- **Exercise goal**
The data that follows is to be copied exactly, with each image removed.

- **Dataset excerpt**
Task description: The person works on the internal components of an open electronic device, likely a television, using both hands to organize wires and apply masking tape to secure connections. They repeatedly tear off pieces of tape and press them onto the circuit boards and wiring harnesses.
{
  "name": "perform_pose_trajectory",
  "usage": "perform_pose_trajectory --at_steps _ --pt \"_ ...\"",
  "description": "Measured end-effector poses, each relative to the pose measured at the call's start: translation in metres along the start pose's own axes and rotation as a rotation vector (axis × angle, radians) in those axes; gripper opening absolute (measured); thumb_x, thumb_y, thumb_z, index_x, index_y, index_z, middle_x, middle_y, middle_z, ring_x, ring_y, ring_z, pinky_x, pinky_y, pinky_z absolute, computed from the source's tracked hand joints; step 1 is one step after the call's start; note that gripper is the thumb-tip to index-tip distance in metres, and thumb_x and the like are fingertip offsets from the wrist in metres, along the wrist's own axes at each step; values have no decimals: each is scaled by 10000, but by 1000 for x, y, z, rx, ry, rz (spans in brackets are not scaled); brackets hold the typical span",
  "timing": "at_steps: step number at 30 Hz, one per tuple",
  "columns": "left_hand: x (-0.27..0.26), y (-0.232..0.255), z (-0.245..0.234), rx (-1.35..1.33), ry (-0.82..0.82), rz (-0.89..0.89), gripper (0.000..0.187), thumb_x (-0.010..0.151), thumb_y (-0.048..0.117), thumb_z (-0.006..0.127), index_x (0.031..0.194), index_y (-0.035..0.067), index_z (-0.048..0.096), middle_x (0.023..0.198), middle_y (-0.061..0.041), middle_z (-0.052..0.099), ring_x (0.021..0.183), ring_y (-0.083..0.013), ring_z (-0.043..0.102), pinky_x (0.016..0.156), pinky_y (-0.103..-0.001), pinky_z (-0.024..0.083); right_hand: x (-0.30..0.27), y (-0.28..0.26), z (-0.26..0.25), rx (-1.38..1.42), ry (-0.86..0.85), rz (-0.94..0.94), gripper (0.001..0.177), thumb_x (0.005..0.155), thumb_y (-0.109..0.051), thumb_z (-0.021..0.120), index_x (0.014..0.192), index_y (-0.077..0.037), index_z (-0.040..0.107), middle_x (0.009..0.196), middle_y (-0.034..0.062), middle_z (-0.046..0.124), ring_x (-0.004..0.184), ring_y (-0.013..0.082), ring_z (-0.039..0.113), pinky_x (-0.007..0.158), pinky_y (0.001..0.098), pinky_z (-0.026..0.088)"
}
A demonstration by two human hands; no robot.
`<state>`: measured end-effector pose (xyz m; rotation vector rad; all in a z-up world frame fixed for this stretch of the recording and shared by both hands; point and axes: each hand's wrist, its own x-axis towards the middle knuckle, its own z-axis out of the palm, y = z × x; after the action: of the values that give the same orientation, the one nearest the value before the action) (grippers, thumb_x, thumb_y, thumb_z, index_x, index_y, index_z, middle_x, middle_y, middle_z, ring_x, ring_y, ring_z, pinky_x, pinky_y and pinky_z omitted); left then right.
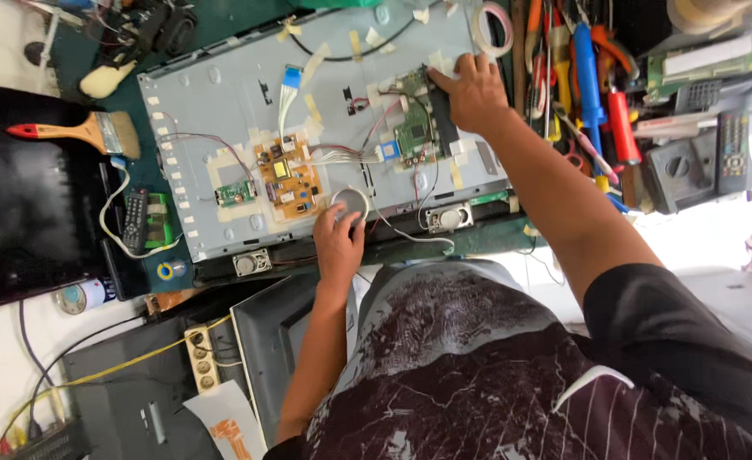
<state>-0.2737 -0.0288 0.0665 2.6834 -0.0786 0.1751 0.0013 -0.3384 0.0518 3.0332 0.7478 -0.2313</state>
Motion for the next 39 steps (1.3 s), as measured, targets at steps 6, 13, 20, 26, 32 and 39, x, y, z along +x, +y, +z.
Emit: perform_pose_trajectory --at_steps 6,13,20,26,32,39 --pt "-5 0 21 -12 15 -50 259 1075 275 687 1207 84 803 1388 -160 600 1331 -392 559 1124 -594 470 16 1 -5 114 -55 134 849 922 -169 703 1701 -336 410 1360 268 470 1210 454 479 968 544 484" --pt "-17 9 22 3 35 -91 228 1069 247 712 1218 88 778 1427 -153 562 1387 -396 518 1122 -621 476 1 6 -6 47 -72 141 730 1006 -219 568 1708 -327 397 1319 260 497 1113 433 482 874 486 475" --pt "-18 10 25 35 58 -91 272 1076 245 698 1244 47 779 1481 -167 521 1468 -428 438 1178 -664 450 20 7 -14 29 -216 193 796 1065 -360 626 1748 -396 217 1514 305 399 1332 513 434 990 547 506" --pt "-18 9 26 59 72 -48 277 1080 232 709 1242 19 778 1472 -187 513 1451 -445 444 1123 -664 480 36 19 18 49 -182 228 747 1051 -245 624 1718 -393 323 1505 310 524 1345 508 461 773 566 606" --pt "-9 12 13 -8 171 -44 331 1066 285 739 1289 42 759 1474 -185 492 1424 -444 452 1136 -673 477 -43 -11 -78 375 -340 316 893 1002 63 526 1749 -353 267 1559 317 355 1422 474 350 1045 568 499" --pt "45 0 9 -154 218 46 235 1072 215 717 1254 68 740 1313 -150 575 1236 -371 585 1040 -553 569 -143 11 2 682 352 238 638 942 43 572 1579 3 576 1124 234 552 972 422 556 806 537 473"
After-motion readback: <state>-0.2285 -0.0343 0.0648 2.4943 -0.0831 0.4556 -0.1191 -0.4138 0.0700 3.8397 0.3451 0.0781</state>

- **Answer below**
Task description: The person works on the internal components of an open electronic device, likely a television, using both hands to organize wires and apply masking tape to secure connections. They repeatedly tear off pieces of tape and press them onto the circuit boards and wiring harnesses.
{
  "name": "perform_pose_trajectory",
  "usage": "perform_pose_trajectory --at_steps _ --pt \"_ ...\"",
  "description": "Measured end-effector poses, each relative to the pose measured at the call's start: translation in metres along the start pose's own axes and rotation as a rotation vector (axis × angle, radians) in those axes; gripper opening absolute (measured); thumb_x, thumb_y, thumb_z, index_x, index_y, index_z, middle_x, middle_y, middle_z, ring_x, ring_y, ring_z, pinky_x, pinky_y, pinky_z absolute, computed from the source's tracked hand joints; step 1 is one step after the call's start; note that gripper is the thumb-tip to index-tip distance in metres, and thumb_x and the like are fingertip offsets from the wrist in metres, along the wrist's own axes at each step; values have no decimals: each is scaled by 10000, but by 1000 for x, y, z, rx, ry, rz (spans in brackets are not scaled); brackets hold the typical span",
  "timing": "at_steps: step number at 30 Hz, one per tuple",
  "columns": "left_hand: x (-0.27..0.26), y (-0.232..0.255), z (-0.245..0.234), rx (-1.35..1.33), ry (-0.82..0.82), rz (-0.89..0.89), gripper (0.000..0.187), thumb_x (-0.010..0.151), thumb_y (-0.048..0.117), thumb_z (-0.006..0.127), index_x (0.031..0.194), index_y (-0.035..0.067), index_z (-0.048..0.096), middle_x (0.023..0.198), middle_y (-0.061..0.041), middle_z (-0.052..0.099), ring_x (0.021..0.183), ring_y (-0.083..0.013), ring_z (-0.043..0.102), pinky_x (0.016..0.156), pinky_y (-0.103..-0.001), pinky_z (-0.024..0.083); right_hand: x (-0.30..0.27), y (-0.28..0.26), z (-0.26..0.25), rx (-1.38..1.42), ry (-0.86..0.85), rz (-0.94..0.94), gripper (0.001..0.177), thumb_x (0.005..0.155), thumb_y (-0.109..0.051), thumb_z (-0.021..0.120), index_x (0.014..0.192), index_y (-0.077..0.037), index_z (-0.040..0.107), middle_x (0.009..0.196), middle_y (-0.034..0.062), middle_z (-0.046..0.124), ring_x (-0.004..0.184), ring_y (-0.013..0.082), ring_z (-0.039..0.113), pinky_x (-0.007..0.158), pinky_y (0.001..0.098), pinky_z (-0.026..0.088)"
}
A demonstration by two human hands; no robot.
`<state>`: measured end-effector pose (xyz m; rotation vector rad; all in a z-up world frame fixed for this stretch of the recording and shared by both hands; point and axes: each hand's wrist, its own x-axis towards the middle knuckle, its own z-axis out of the palm, y = z × x; after the action: of the values that give the same orientation, the one nearest the value before the action) (grippers, thumb_x, thumb_y, thumb_z, index_x, index_y, index_z, middle_x, middle_y, middle_z, ring_x, ring_y, ring_z, pinky_x, pinky_y and pinky_z omitted); left then right.
<state>-0.2737 -0.0288 0.0665 2.6834 -0.0786 0.1751 0.0013 -0.3384 0.0518 3.0332 0.7478 -0.2313</state>
Motion for the next 39 steps (1.3 s), as measured, targets at steps 6, 13, 20, 26, 32 and 39, x, y, z along +x, +y, +z.
Emit: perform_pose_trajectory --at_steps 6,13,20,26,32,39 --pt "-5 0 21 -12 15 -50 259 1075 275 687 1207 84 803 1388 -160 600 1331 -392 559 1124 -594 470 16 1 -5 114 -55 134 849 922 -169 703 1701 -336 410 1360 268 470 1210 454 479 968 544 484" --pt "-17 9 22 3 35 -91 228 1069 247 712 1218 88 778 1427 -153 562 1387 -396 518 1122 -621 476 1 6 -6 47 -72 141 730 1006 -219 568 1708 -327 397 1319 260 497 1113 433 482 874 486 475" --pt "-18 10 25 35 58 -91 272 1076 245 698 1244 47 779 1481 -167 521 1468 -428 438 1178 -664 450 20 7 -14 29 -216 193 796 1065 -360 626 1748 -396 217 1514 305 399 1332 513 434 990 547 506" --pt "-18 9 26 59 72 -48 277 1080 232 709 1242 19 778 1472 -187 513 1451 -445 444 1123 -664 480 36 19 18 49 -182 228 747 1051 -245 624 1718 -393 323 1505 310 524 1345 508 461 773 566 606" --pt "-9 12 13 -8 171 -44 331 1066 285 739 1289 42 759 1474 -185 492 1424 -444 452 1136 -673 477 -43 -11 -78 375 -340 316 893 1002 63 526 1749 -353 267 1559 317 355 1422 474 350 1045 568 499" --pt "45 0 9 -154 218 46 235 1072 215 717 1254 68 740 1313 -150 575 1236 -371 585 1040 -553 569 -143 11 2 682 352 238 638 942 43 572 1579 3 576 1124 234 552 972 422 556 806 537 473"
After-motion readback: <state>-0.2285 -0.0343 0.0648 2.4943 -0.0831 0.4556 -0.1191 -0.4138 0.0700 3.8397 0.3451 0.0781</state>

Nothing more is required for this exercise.